▶ **TASK BRIEF**
Pick every line from the data below that contains the string "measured" and copy it.

BEGIN SUPPLIED DATA

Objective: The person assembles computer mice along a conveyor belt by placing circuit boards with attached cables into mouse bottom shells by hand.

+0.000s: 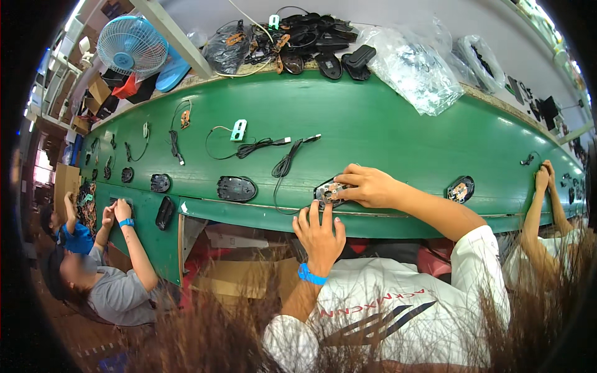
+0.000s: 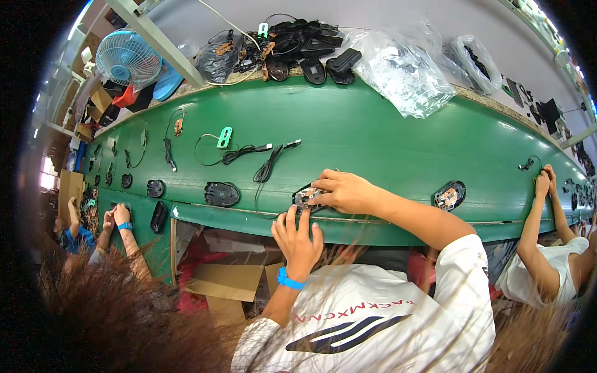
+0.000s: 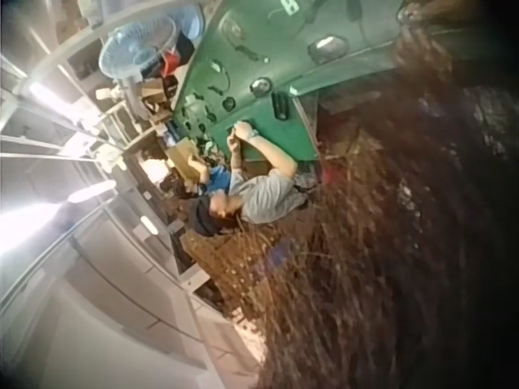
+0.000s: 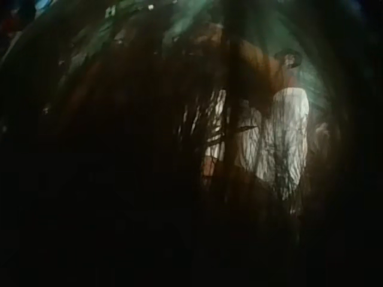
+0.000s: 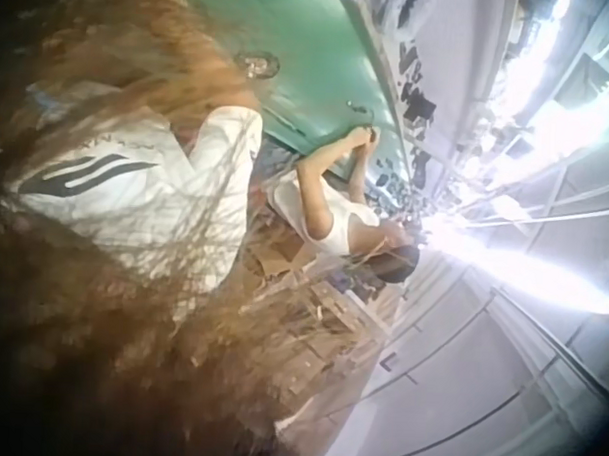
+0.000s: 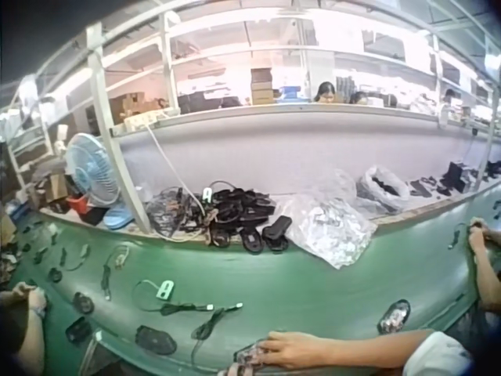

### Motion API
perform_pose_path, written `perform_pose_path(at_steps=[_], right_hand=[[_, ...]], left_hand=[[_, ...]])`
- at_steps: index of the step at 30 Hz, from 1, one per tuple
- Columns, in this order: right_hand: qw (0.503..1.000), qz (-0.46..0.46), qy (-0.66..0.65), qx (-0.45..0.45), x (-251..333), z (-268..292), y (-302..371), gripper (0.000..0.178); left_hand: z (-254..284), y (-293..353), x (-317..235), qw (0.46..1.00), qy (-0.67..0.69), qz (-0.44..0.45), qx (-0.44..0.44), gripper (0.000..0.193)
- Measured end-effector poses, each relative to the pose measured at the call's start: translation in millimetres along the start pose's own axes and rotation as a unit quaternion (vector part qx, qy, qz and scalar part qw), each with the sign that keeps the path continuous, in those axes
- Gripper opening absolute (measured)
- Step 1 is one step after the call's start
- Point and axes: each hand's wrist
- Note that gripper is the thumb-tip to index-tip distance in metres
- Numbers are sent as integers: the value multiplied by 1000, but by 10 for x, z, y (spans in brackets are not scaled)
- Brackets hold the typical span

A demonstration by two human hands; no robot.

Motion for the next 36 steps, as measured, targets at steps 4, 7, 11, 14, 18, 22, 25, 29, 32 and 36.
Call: perform_pose_path(at_steps=[4,7,11,14,18,22,25,29,32,36], right_hand=[[999,15,-28,28,-54,35,-20,37],[998,10,-22,54,-65,73,-29,40],[998,26,-23,48,-77,55,-33,44],[999,28,-27,29,-64,61,-27,43],[999,32,-40,2,-43,48,-4,42],[999,27,-31,21,-25,59,1,41],[999,22,-33,23,-22,71,-30,40],[998,28,-23,49,-41,107,-54,40],[997,42,-18,65,-47,131,-75,42],[996,41,4,80,-72,120,-29,43]], left_hand=[[-1,-8,-10,1000,0,-1,0,41],[-7,-6,-2,1000,2,-6,1,40],[1,6,12,1000,8,-4,8,41],[-10,19,28,1000,8,-1,18,42],[0,33,27,1000,11,-5,25,44],[0,35,37,999,21,-12,30,45],[8,41,50,999,19,-12,37,45],[49,26,38,999,12,-10,40,44],[47,46,63,999,18,-11,38,43],[-26,63,113,999,10,-27,30,48]])
Point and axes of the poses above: each hand's wrist, its own y-axis away from the middle knuckle, its own z-axis out of the back of the hand, x = y × z, and after that the axes turned 14 degrees about x, right-handed
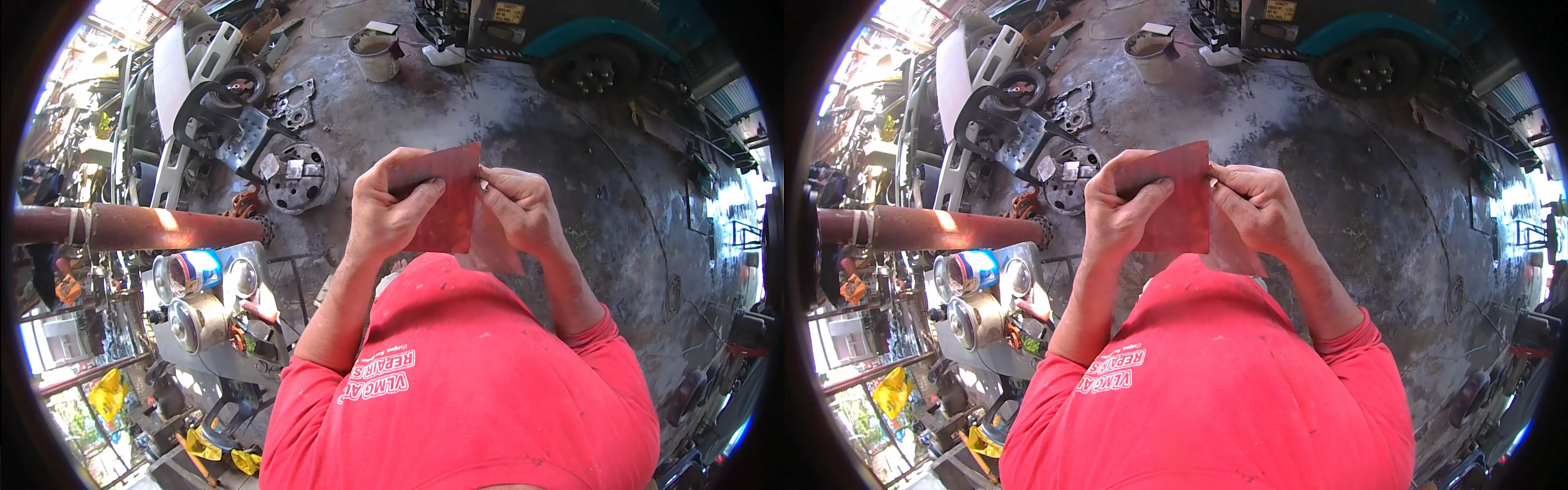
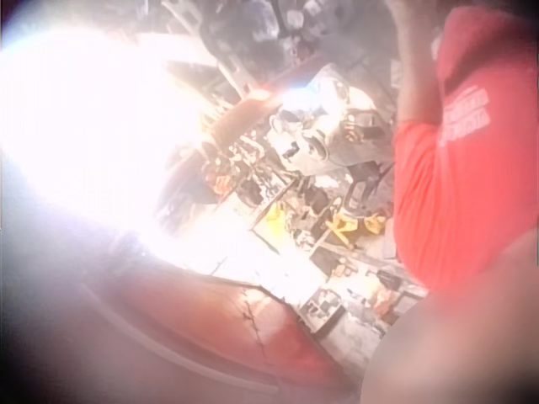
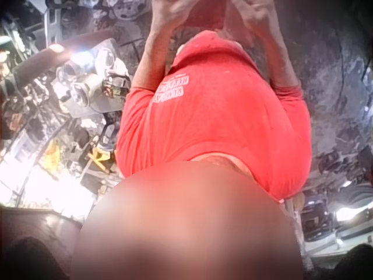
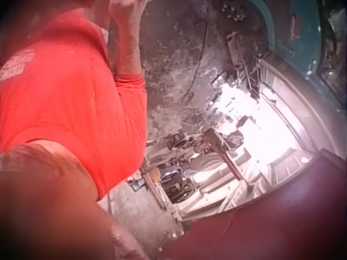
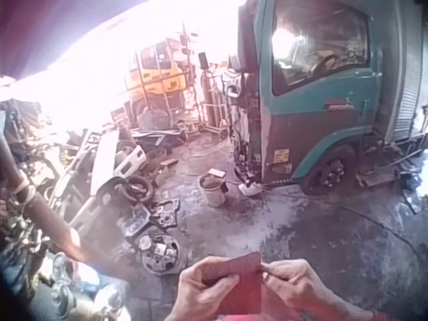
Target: The person sands a teal vehicle door panel with a sanding sheet, then walks to a workbench to tear and fold a new sanding sheet and dip it into a container. The person continues sanding the panel while other workers are visible in the background.
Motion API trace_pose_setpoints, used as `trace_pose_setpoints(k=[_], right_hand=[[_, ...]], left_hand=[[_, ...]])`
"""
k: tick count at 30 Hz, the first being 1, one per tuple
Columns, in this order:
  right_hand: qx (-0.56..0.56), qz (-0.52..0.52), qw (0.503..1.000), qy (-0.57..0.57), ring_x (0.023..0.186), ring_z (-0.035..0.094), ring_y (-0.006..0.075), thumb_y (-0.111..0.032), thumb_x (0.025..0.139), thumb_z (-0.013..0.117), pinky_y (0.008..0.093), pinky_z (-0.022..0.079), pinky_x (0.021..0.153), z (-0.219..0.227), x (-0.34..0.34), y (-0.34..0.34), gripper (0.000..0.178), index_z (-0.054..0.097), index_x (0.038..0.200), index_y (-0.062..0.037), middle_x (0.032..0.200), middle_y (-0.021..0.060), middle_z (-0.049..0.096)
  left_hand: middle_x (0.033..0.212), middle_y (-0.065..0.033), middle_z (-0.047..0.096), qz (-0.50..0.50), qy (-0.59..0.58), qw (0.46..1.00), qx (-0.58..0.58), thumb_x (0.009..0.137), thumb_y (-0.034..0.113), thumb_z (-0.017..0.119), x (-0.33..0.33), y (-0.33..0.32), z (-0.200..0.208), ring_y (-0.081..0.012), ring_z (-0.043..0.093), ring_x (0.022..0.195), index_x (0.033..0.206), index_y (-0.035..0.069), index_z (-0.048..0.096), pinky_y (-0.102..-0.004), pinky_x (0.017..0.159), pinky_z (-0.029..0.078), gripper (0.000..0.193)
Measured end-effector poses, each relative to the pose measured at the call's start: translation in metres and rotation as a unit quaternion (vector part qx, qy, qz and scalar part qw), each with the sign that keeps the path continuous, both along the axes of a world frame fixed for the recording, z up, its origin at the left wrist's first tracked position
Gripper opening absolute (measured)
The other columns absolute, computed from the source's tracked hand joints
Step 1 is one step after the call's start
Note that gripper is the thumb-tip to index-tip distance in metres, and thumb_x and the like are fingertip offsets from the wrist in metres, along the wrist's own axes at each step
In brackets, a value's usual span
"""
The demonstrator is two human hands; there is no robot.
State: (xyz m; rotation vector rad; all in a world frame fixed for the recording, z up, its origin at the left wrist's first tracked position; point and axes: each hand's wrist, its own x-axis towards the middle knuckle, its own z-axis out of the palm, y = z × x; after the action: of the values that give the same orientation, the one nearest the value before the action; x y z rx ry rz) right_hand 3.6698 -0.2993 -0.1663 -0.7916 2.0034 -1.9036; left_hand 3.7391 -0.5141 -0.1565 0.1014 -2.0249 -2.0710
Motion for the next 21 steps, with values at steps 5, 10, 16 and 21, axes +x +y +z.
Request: trace_pose_setpoints(k=[5, 10, 16, 21], right_hand=[[-0.001, 0.064, 0.997, -0.047, 0.095, 0.063, 0.0044, -0.003, 0.106, 0.062, 0.0237, 0.054, 0.081, 0.017, -0.001, 0.002, 0.025, 0.076, 0.124, 0.0066, 0.104, 0.0022, 0.078], [-0.027, 0.075, 0.992, -0.101, 0.093, 0.06, 0.0016, -0.002, 0.105, 0.062, 0.022, 0.052, 0.078, 0.013, 0.003, 0.008, 0.023, 0.078, 0.121, 0.0054, 0.101, -0.0033, 0.075], [-0.023, 0.096, 0.982, -0.162, 0.092, 0.058, 0.0012, -0.007, 0.105, 0.069, 0.0207, 0.051, 0.077, -0.001, -0.003, 0.006, 0.021, 0.08, 0.12, 0.0033, 0.099, -0.0069, 0.072], [-0.038, -0.045, 0.991, -0.123, 0.081, 0.054, 0.0001, -0.015, 0.108, 0.069, 0.0194, 0.044, 0.069, -0.02, -0.011, 0.015, 0.024, 0.081, 0.12, 0.0016, 0.09, -0.0109, 0.066]], left_hand=[[0.102, -0.0023, 0.078, -0.063, 0.022, 0.998, -0.021, 0.095, -0.003, 0.073, -0.002, -0.012, 0.015, -0.0068, 0.068, 0.097, 0.118, -0.001, 0.073, -0.0262, 0.089, 0.056, 0.024], [0.104, -0.003, 0.078, -0.124, 0.026, 0.99, -0.066, 0.091, -0.007, 0.076, -0.006, -0.022, 0.034, -0.007, 0.069, 0.098, 0.118, -0.002, 0.075, -0.026, 0.091, 0.056, 0.028], [0.102, -0.0006, 0.076, -0.213, 0.016, 0.968, -0.13, 0.094, -0.001, 0.075, -0.014, -0.026, 0.043, -0.0068, 0.067, 0.096, 0.118, -0.003, 0.074, -0.0266, 0.089, 0.054, 0.024], [0.106, -0.003, 0.077, -0.207, -0.005, 0.976, -0.075, 0.092, 0.0, 0.076, -0.021, -0.013, 0.019, -0.0136, 0.07, 0.098, 0.118, -0.004, 0.074, -0.0289, 0.091, 0.054, 0.026]])
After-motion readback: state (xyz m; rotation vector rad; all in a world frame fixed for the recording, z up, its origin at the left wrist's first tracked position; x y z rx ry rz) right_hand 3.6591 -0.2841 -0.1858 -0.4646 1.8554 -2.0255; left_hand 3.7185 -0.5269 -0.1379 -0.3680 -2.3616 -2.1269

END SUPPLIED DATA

▶ **SOLUTION**
- Measured end-effector poses, each relative to the pose measured at the call's start: translation in millimetres along the start pose's own axes and rotation as a unit quaternion (vector part qx, qy, qz and scalar part qw), each with the sign that keeps the path continuous, in those axes
- Gripper opening absolute (measured)
Motion for the next 36 steps, as measured, targets at steps 4, 7, 11, 14, 18, 22, 25, 29, 32 and 36.
Measured end-effector poses, each relative to the pose measured at the call's start: translation in metres and rotation as a unit quaternion (vector part qx, qy, qz and scalar part qw), each with the sign that keeps the path continuous, both along the axes of a world frame fixed for the recording, z up, its origin at the left wrist's first tracked position
Gripper opening absolute (measured)

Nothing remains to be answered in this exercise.